Mr Bell was enjoying the early summer weather when he was stuck down.  His son went to his aid and a neighbour quickly called for an ambulance.

Mr Bell said: “I don’t remember a great deal.  I remember my arm hurting, feeling dizzy and then feeling like I had an elephant sitting on my chest.  I was quite surprised to find out that I had suffered a heart attack. 

“I have always been quite fit and had not suffered any problems in the past.”

Medway single responder, Paul Webber, and Sittingbourne clinicians, clinical team leader Gary Ormston and technician Gracie Marriott quickly arrived.

They soon established that he had suffered a heart attacked and were looking to give him clot-busting therapy, thrombolysis, which dissolves clots which can block blood vessels and cause heart attacks. 
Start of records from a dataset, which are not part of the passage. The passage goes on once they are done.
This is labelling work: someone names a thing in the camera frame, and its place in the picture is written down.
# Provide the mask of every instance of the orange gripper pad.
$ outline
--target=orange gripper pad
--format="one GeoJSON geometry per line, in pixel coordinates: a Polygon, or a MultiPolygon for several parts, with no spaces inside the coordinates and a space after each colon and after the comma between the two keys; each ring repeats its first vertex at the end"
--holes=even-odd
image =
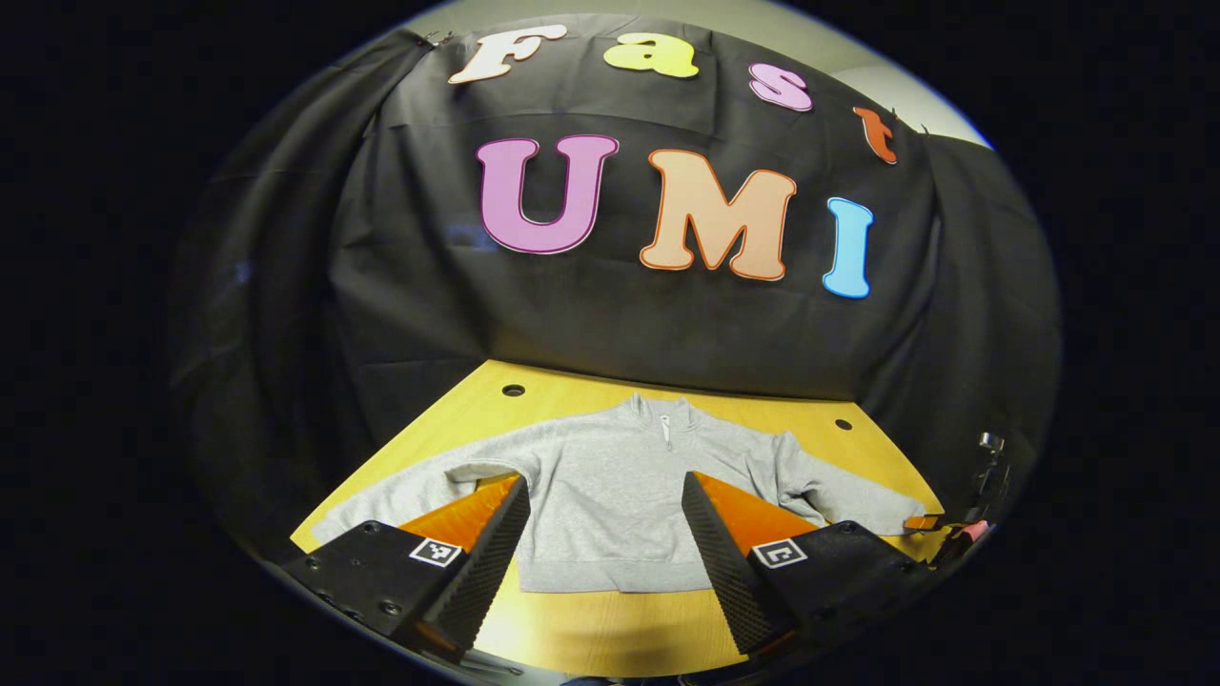
{"type": "Polygon", "coordinates": [[[521,476],[515,474],[487,488],[479,488],[465,498],[417,516],[399,529],[416,536],[461,546],[470,553],[517,478],[521,476]]]}
{"type": "Polygon", "coordinates": [[[697,471],[694,476],[743,555],[750,554],[754,546],[817,531],[813,524],[758,496],[706,474],[697,471]]]}
{"type": "Polygon", "coordinates": [[[914,529],[915,531],[936,531],[941,527],[941,519],[944,515],[924,515],[924,516],[909,516],[903,521],[904,529],[914,529]]]}

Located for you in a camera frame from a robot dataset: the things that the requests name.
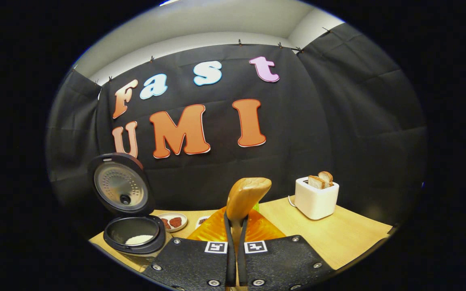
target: bread slice
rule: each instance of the bread slice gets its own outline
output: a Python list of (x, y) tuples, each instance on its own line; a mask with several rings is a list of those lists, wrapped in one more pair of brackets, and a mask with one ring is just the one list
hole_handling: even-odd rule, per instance
[(321, 190), (326, 187), (326, 182), (320, 177), (309, 175), (309, 185)]
[(320, 177), (323, 181), (326, 182), (325, 188), (333, 186), (333, 177), (327, 171), (322, 171), (318, 173), (318, 177)]

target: open lid
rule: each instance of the open lid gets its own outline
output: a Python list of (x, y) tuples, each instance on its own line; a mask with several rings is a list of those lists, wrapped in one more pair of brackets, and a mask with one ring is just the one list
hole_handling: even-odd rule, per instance
[(124, 153), (93, 158), (88, 165), (89, 179), (98, 199), (117, 217), (149, 215), (154, 210), (143, 165)]

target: orange letter
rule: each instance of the orange letter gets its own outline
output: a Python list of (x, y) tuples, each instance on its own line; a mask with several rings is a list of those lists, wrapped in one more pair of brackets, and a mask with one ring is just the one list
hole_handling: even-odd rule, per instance
[(124, 114), (124, 112), (127, 110), (127, 105), (125, 105), (125, 102), (131, 101), (131, 97), (133, 95), (132, 88), (136, 88), (137, 85), (138, 81), (137, 79), (134, 79), (131, 81), (131, 83), (128, 83), (120, 90), (116, 91), (116, 106), (114, 107), (114, 114), (112, 115), (112, 118), (117, 118), (118, 116)]
[(237, 109), (240, 117), (241, 136), (238, 145), (241, 147), (254, 147), (264, 144), (266, 138), (260, 132), (257, 109), (261, 103), (255, 99), (242, 99), (233, 102), (233, 108)]
[(113, 129), (112, 135), (114, 136), (114, 146), (116, 147), (116, 152), (129, 154), (133, 157), (138, 157), (138, 144), (136, 142), (136, 127), (138, 123), (136, 121), (129, 122), (125, 125), (125, 129), (129, 133), (129, 144), (131, 145), (131, 151), (126, 153), (123, 149), (123, 140), (122, 132), (123, 127), (117, 127)]
[(152, 114), (150, 122), (154, 124), (154, 139), (156, 143), (154, 157), (165, 158), (170, 156), (170, 151), (165, 147), (165, 140), (174, 154), (179, 155), (185, 136), (185, 153), (194, 155), (210, 151), (210, 145), (206, 142), (204, 130), (202, 129), (202, 114), (205, 110), (206, 107), (200, 104), (187, 106), (183, 110), (177, 126), (166, 111)]

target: black curtain
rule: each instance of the black curtain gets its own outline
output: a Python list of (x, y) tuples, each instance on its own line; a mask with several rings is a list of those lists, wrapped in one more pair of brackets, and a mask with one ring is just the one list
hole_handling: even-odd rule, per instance
[[(258, 77), (248, 61), (260, 56), (274, 62), (271, 72), (279, 81)], [(220, 81), (193, 83), (193, 68), (203, 61), (222, 64)], [(141, 99), (144, 82), (156, 74), (166, 74), (168, 89)], [(138, 85), (127, 111), (113, 119), (115, 92), (134, 79)], [(243, 148), (237, 144), (240, 123), (232, 103), (248, 98), (261, 102), (258, 118), (267, 140)], [(166, 111), (177, 124), (183, 109), (194, 104), (205, 105), (203, 131), (211, 150), (154, 158), (150, 115)], [(427, 158), (425, 121), (407, 77), (346, 23), (298, 55), (267, 45), (195, 48), (141, 64), (102, 87), (74, 70), (50, 114), (47, 157), (53, 189), (87, 238), (111, 219), (91, 190), (87, 163), (114, 152), (112, 130), (131, 121), (138, 124), (138, 160), (157, 209), (220, 208), (241, 177), (271, 179), (273, 186), (261, 202), (271, 201), (293, 195), (296, 179), (327, 170), (340, 184), (340, 206), (395, 224), (414, 205)], [(122, 139), (125, 151), (130, 150), (127, 131)]]
[(303, 48), (325, 108), (338, 205), (390, 225), (403, 221), (425, 175), (427, 127), (399, 66), (368, 37), (340, 24)]

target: wooden table
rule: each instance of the wooden table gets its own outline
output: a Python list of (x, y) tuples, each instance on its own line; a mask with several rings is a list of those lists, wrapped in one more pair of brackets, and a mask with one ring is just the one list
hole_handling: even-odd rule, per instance
[[(294, 196), (291, 196), (290, 200), (294, 202)], [(179, 212), (186, 215), (187, 225), (171, 233), (174, 237), (186, 238), (195, 230), (200, 217), (211, 215), (215, 211), (154, 210), (152, 214)], [(335, 211), (328, 217), (311, 220), (299, 209), (291, 206), (287, 198), (260, 203), (260, 213), (285, 235), (303, 236), (333, 269), (339, 269), (366, 252), (377, 241), (389, 236), (387, 232), (392, 228), (390, 225), (363, 217), (341, 206), (335, 206)], [(103, 233), (97, 234), (89, 241), (96, 243), (129, 267), (139, 272), (144, 270), (107, 245)]]

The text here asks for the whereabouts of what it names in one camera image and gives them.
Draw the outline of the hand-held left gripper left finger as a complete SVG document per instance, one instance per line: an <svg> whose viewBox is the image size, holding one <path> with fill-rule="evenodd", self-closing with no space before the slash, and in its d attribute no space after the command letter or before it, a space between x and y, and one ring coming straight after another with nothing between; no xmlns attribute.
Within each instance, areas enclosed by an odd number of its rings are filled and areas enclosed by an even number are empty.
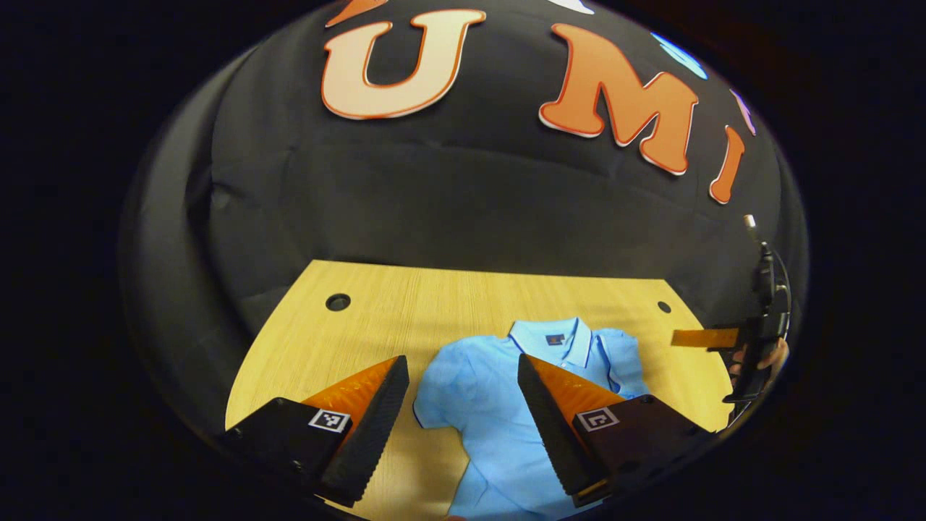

Paul Webber said: “We were all set to thrombolyse when the episode passed so we quickly got him on board the ambulance and I understand just as he arrived at hospital he suffered another attack and he was thrombolysed in A&E.”

All SECAmb paramedics are trained to carry out thrombolytic therapy and last financial year, 86 per cent of eligible patients received thrombolytic therapy within 60 minutes of making a 999 call.  The national target is 68 per cent.

Mr Bell said: “This has really changed my life.  From that moment I gave up smoking and there is certain food which I can’t eat anymore. 

“I lost my wife to cancer and many more of my family in the last three and half years.  I want to be round to watch my grandchildren grow up.”

Heart disease is the UK’s biggest killer. In 2002 cardiovascular disease caused 39 per cent of deaths in the UK killing 238,000 people.

Recognising the early symptoms of a heart attack, such as chest pain, pain in arms, shortness of breath or feeling sweaty, is important. Calling for an ambulance can potentially save lives.